EXERCISE DETAILS> Return the lines of the data below exactly. Start at the first and end with the line containing "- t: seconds".

***** GIVEN DATA

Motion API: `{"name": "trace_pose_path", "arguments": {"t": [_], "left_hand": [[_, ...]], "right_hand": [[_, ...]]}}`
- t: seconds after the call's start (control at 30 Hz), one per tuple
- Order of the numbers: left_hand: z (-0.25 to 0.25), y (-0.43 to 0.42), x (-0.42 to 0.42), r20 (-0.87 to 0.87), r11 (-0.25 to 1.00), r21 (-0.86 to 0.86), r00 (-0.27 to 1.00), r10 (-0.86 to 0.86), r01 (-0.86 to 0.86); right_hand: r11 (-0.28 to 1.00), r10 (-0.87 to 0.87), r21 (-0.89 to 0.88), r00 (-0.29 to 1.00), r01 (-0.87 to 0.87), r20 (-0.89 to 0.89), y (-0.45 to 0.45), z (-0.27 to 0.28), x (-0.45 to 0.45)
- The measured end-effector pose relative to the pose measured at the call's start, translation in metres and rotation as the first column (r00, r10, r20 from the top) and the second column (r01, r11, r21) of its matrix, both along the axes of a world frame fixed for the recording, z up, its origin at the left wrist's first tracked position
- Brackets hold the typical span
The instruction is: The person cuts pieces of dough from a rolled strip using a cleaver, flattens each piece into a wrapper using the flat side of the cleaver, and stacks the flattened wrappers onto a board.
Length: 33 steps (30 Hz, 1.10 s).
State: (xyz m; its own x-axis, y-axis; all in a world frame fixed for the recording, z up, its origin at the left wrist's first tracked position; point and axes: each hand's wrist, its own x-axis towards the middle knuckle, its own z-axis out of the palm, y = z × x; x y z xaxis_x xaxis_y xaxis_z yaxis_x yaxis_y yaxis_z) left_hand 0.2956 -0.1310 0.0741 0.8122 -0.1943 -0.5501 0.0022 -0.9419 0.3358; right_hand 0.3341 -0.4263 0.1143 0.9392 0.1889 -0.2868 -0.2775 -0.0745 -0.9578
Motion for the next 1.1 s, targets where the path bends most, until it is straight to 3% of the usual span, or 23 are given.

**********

PROBLEM SOLUTION>
Motion API: `{"name": "trace_pose_path", "arguments": {"t": [_], "left_hand": [[_, ...]], "right_hand": [[_, ...]]}}`
- t: seconds after the call's start (control at 30 Hz), one per tuple

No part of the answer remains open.